▶ WHAT TO PRODUCE
Could you give the number of lines in the entries below that contain the word "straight"? Only the number is wanted.
§
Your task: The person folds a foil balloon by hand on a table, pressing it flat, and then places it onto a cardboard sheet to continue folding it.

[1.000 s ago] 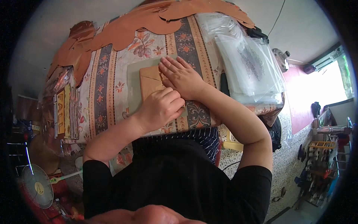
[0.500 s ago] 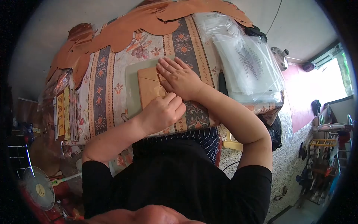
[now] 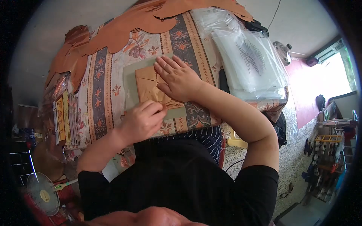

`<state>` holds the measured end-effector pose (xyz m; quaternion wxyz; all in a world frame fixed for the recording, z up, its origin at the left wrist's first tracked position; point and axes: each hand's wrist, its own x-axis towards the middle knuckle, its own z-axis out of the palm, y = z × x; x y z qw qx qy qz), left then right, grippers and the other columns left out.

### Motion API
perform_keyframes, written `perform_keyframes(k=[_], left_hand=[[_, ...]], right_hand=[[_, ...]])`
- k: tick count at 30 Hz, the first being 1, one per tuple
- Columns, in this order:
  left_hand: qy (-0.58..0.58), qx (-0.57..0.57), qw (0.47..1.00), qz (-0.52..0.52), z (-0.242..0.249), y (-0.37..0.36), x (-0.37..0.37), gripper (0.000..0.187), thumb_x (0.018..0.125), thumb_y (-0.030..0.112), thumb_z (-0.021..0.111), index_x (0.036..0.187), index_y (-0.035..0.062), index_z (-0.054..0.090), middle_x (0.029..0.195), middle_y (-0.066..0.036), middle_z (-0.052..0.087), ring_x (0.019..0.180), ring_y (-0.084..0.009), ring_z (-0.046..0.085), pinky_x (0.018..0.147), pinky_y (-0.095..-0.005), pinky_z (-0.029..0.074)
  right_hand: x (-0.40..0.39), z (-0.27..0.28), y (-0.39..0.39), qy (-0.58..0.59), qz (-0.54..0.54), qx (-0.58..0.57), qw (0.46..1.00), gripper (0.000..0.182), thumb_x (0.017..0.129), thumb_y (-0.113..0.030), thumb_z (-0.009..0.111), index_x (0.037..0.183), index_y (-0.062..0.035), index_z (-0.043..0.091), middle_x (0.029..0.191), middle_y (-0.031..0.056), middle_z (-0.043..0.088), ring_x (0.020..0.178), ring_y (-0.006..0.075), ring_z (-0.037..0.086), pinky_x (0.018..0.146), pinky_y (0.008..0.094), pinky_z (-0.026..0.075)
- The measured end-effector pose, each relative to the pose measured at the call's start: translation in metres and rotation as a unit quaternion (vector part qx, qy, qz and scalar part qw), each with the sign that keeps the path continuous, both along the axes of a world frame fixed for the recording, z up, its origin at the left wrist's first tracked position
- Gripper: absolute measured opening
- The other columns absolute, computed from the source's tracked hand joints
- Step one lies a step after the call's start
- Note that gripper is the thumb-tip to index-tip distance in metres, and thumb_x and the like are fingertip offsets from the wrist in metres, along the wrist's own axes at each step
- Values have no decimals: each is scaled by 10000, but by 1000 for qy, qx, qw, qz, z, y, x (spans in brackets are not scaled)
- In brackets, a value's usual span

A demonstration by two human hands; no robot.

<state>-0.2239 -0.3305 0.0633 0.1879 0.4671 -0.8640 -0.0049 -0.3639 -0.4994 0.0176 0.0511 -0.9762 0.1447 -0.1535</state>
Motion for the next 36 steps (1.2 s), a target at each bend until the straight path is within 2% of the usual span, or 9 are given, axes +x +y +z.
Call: perform_keyframes(k=[6, 9, 13, 14, 18, 29, 31, 33, 36], left_hand=[[189, 113, 971, 92, -7, 2, 34, 162, 739, 80, 768, 755, 39, 612, 909, -77, 580, 871, -255, 577, 757, -378, 490], [127, 52, 984, 116, -7, -8, 40, 240, 707, 117, 811, 749, 51, 584, 960, -73, 567, 925, -272, 555, 807, -396, 473], [17, -14, 993, 113, -10, -24, 52, 696, 784, 441, 754, 1300, 40, 513, 1410, -184, 434, 1382, -353, 340, 1142, -438, 290], [-55, 36, 992, 107, -15, -26, 60, 935, 846, 642, 580, 1480, 10, 309, 1548, -189, 284, 1478, -335, 168, 1206, -445, 154], [-40, 119, 986, 107, -24, -30, 69, 1044, 816, 786, 453, 1521, 44, 246, 1586, -162, 214, 1477, -354, 153, 1196, -492, 161], [-45, 93, 985, 138, -22, -20, 73, 1025, 778, 746, 572, 1479, 33, 347, 1556, -194, 262, 1462, -380, 182, 1192, -504, 166], [-44, 99, 985, 135, -19, -20, 72, 1018, 772, 726, 600, 1474, 33, 354, 1556, -194, 261, 1461, -384, 182, 1192, -503, 167], [-33, 130, 980, 146, -17, -20, 72, 1022, 763, 696, 639, 1479, 31, 339, 1563, -197, 245, 1464, -391, 169, 1193, -505, 162], [-33, 137, 980, 141, -22, -22, 72, 1032, 765, 686, 645, 1485, 24, 315, 1572, -199, 220, 1469, -398, 146, 1195, -506, 150]], right_hand=[[0, 4, 1, -1, 9, 4, 1000, 672, 968, -398, 445, 1472, 29, 320, 1537, 218, 310, 1447, 328, 267, 1194, 451, 153], [0, 6, 1, -6, 14, 7, 1000, 673, 965, -393, 453, 1470, 32, 321, 1534, 219, 315, 1450, 328, 262, 1193, 451, 157], [-1, 9, 1, 0, 13, 10, 1000, 673, 964, -389, 455, 1464, 42, 324, 1528, 218, 324, 1452, 330, 255, 1193, 455, 159], [-1, 10, 2, 6, 12, 10, 1000, 670, 963, -384, 456, 1461, 44, 327, 1528, 218, 325, 1453, 331, 254, 1193, 456, 159], [-1, 10, 1, 11, 14, 8, 1000, 663, 960, -375, 460, 1454, 49, 336, 1525, 219, 329, 1454, 333, 251, 1193, 460, 158], [-2, 12, -5, 29, 4, 14, 999, 657, 975, -375, 459, 1483, 15, 308, 1535, 220, 306, 1456, 338, 241, 1194, 447, 158], [-4, 7, -16, -61, -10, 303, 951, 612, 1017, -366, 410, 1505, -17, 285, 1549, 192, 302, 1456, 301, 258, 1192, 415, 170], [-8, 27, -16, -176, -85, 622, 758, 611, 1050, -437, 315, 1519, -47, 272, 1539, 122, 352, 1427, 223, 320, 1176, 363, 218], [-25, 40, -21, -243, -109, 591, 761, 610, 1052, -444, 289, 1505, -36, 304, 1522, 128, 380, 1422, 232, 332, 1173, 364, 231]])
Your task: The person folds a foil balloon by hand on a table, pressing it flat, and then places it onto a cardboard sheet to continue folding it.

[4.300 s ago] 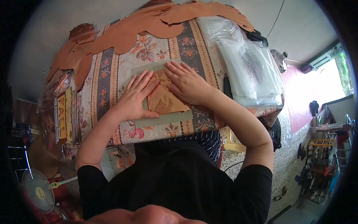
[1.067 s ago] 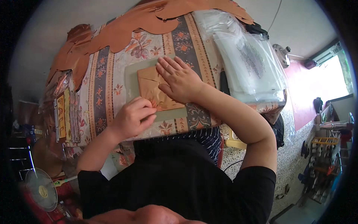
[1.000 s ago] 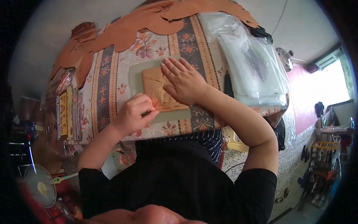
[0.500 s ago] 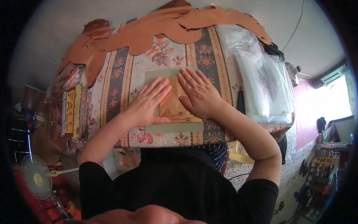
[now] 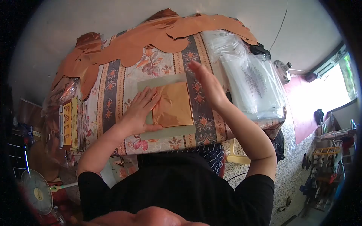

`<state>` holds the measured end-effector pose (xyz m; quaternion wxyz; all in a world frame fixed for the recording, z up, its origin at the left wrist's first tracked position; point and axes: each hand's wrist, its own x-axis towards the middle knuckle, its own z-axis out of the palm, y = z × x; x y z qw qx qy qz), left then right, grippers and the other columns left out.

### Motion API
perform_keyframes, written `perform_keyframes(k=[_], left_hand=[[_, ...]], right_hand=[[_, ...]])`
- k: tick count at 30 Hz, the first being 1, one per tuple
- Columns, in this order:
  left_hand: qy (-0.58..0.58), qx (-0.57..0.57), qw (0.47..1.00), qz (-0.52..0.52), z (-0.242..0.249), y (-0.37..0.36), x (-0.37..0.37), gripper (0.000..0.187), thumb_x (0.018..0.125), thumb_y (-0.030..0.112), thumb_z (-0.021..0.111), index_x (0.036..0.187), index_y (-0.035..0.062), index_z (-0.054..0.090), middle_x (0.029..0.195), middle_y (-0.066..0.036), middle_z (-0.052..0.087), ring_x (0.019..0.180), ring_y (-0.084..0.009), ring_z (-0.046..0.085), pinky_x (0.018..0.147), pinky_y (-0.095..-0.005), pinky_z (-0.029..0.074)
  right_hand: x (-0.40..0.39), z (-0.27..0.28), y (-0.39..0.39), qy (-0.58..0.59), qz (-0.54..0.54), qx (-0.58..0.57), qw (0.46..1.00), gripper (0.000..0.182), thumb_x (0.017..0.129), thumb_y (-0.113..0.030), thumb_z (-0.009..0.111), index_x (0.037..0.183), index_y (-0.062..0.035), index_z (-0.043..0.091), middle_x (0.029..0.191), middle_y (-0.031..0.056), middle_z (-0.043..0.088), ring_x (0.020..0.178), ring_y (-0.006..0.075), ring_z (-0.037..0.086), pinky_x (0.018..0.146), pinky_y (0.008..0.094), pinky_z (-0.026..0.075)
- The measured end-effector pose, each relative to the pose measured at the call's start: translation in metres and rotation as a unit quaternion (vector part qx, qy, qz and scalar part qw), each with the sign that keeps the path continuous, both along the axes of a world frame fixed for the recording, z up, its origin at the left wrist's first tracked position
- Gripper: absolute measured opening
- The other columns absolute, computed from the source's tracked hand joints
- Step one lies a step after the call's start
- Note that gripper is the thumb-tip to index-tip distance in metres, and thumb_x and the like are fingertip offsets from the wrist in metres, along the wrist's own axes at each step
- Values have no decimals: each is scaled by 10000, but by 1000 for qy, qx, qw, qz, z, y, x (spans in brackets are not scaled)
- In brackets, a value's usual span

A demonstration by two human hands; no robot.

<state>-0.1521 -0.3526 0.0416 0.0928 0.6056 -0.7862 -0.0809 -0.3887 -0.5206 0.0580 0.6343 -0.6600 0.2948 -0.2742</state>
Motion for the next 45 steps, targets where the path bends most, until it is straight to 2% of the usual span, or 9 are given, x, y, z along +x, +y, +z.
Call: perform_keyframes(k=[3, 9, 13, 18, 21, 26, 29, 37, 45], left_hand=[[-12, 2, 1000, 0, 0, -6, -8, 1031, 777, 675, 642, 1492, 18, 294, 1580, -203, 197, 1474, -396, 128, 1199, -504, 136], [-10, -3, 1000, -7, 0, -34, -36, 1030, 786, 646, 664, 1513, 38, 259, 1578, -206, 198, 1476, -392, 125, 1196, -509, 134], [-2, -11, 999, -32, 0, -56, -53, 1024, 791, 658, 648, 1503, 21, 277, 1572, -213, 210, 1474, -394, 134, 1196, -505, 134], [6, -36, 998, -42, -10, -79, -62, 1041, 788, 709, 597, 1494, 7, 292, 1565, -221, 233, 1470, -403, 146, 1198, -507, 131], [6, -34, 998, -45, -10, -87, -64, 1053, 781, 729, 587, 1493, 8, 298, 1563, -221, 239, 1468, -404, 154, 1194, -509, 141], [15, -49, 997, -50, -14, -90, -62, 1084, 764, 780, 552, 1485, 6, 317, 1558, -221, 253, 1463, -408, 167, 1192, -513, 143], [7, -55, 997, -48, -15, -90, -62, 1072, 770, 782, 546, 1489, 20, 317, 1560, -214, 251, 1461, -404, 174, 1192, -513, 148], [9, -51, 997, -52, -13, -92, -62, 1046, 785, 761, 553, 1499, 36, 309, 1564, -207, 241, 1464, -396, 168, 1194, -511, 147], [20, -74, 995, -61, -18, -97, -61, 1076, 761, 792, 535, 1468, 3, 351, 1545, -229, 274, 1456, -406, 191, 1196, -493, 155]], right_hand=[[-22, 12, 0, -126, -37, -4, 991, 606, 1055, -437, 282, 1495, -22, 321, 1520, 132, 385, 1427, 236, 324, 1177, 372, 219], [-72, 13, 32, 106, -63, -341, 932, 487, 1026, -345, 432, 1317, 27, 547, 1381, 184, 535, 1366, 303, 423, 1149, 416, 299], [-88, 20, 55, 165, -69, -451, 874, 271, 880, -44, 606, 1136, 35, 648, 1217, 195, 632, 1205, 337, 569, 1022, 419, 438], [-108, 34, 48, 123, -106, -443, 882, 238, 854, -39, 644, 1079, 36, 665, 1172, 185, 653, 1163, 321, 599, 991, 409, 460], [-121, 43, 34, 259, -194, -439, 838, 304, 840, -105, 693, 1126, -12, 656, 1199, 173, 629, 1154, 342, 587, 1009, 396, 448], [-142, 52, 40, 419, -93, -388, 816, 919, 609, -236, 847, 1426, -142, 435, 1469, 150, 401, 1342, 339, 422, 1106, 461, 365], [-144, 44, 51, 468, -73, -469, 746, 942, 590, -247, 859, 1427, -164, 436, 1499, 151, 373, 1383, 337, 380, 1131, 469, 336], [-149, 24, 41, 400, -53, -487, 775, 757, 685, -147, 782, 1376, -71, 482, 1457, 160, 445, 1372, 345, 401, 1100, 455, 383], [-147, 16, 44, 409, -42, -557, 721, 713, 692, -132, 768, 1337, -8, 493, 1439, 172, 462, 1338, 348, 437, 1073, 459, 404]])
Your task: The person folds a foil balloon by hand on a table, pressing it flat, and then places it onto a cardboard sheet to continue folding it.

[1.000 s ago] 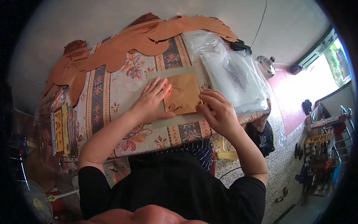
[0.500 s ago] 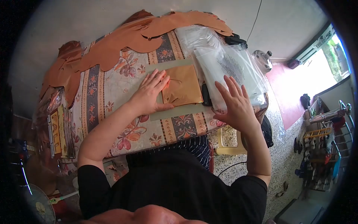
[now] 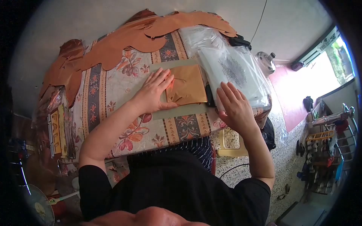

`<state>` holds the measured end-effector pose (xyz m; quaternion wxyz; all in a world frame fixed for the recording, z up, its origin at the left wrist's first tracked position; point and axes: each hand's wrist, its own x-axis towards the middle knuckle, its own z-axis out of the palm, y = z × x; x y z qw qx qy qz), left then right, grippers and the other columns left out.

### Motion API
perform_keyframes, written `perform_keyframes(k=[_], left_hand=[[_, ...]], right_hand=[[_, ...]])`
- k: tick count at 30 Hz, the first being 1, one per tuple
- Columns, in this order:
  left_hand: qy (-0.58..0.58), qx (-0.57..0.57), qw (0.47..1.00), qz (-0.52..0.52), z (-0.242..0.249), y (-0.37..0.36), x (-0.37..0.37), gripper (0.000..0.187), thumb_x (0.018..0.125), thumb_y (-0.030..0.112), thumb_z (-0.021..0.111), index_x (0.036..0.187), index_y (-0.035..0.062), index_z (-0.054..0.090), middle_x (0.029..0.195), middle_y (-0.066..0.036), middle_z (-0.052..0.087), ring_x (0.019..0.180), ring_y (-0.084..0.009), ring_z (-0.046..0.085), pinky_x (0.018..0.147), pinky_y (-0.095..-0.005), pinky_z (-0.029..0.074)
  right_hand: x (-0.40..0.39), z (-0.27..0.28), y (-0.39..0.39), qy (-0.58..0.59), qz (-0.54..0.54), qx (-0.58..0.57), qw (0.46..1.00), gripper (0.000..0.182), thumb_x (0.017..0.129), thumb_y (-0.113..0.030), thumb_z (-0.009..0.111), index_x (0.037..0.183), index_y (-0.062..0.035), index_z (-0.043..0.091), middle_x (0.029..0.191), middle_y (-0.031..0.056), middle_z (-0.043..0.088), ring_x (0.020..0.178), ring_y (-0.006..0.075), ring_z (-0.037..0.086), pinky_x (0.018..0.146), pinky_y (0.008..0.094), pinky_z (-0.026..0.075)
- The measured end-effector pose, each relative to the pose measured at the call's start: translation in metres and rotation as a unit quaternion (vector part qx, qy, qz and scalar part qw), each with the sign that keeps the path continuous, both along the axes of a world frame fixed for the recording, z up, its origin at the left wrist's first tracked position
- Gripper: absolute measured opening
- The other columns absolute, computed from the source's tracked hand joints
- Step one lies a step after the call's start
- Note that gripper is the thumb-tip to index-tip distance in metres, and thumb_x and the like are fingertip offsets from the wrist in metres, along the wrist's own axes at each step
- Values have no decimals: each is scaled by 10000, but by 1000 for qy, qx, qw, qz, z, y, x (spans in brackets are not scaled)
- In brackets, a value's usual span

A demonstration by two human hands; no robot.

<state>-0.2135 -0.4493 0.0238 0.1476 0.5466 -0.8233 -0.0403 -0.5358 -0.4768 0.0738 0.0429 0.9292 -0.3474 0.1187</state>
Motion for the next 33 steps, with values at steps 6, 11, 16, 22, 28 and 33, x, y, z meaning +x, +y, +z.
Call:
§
▶ OUTPUT
2